Some lines below hold "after". Pick them out and copy them.
--- --- ---
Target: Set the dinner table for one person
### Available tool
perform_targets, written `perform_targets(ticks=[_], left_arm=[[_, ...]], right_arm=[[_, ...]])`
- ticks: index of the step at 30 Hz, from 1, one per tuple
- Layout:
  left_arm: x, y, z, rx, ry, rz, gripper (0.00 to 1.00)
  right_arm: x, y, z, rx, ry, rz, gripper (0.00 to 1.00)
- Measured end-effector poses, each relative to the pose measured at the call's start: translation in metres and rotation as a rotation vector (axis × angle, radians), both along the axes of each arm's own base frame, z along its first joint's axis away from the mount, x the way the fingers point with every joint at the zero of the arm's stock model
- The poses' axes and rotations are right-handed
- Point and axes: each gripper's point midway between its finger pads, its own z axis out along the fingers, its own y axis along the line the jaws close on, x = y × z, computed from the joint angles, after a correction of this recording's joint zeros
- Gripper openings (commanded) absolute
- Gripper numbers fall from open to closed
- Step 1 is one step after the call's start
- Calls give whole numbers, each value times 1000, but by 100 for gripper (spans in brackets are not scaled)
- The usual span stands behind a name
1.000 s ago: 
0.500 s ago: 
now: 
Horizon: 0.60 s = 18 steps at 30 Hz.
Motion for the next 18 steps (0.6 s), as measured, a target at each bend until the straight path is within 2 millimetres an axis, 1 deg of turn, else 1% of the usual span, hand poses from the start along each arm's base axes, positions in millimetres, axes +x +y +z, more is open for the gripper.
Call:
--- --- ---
--- The completed task ---
- Point and axes: each gripper's point midway between its finger pads, its own z axis out along the fingers, its own y axis along the line the jaws close on, x = y × z, computed from the joint angles, after a correction of this recording's joint zeros
- Step 1 is one step after the call's start

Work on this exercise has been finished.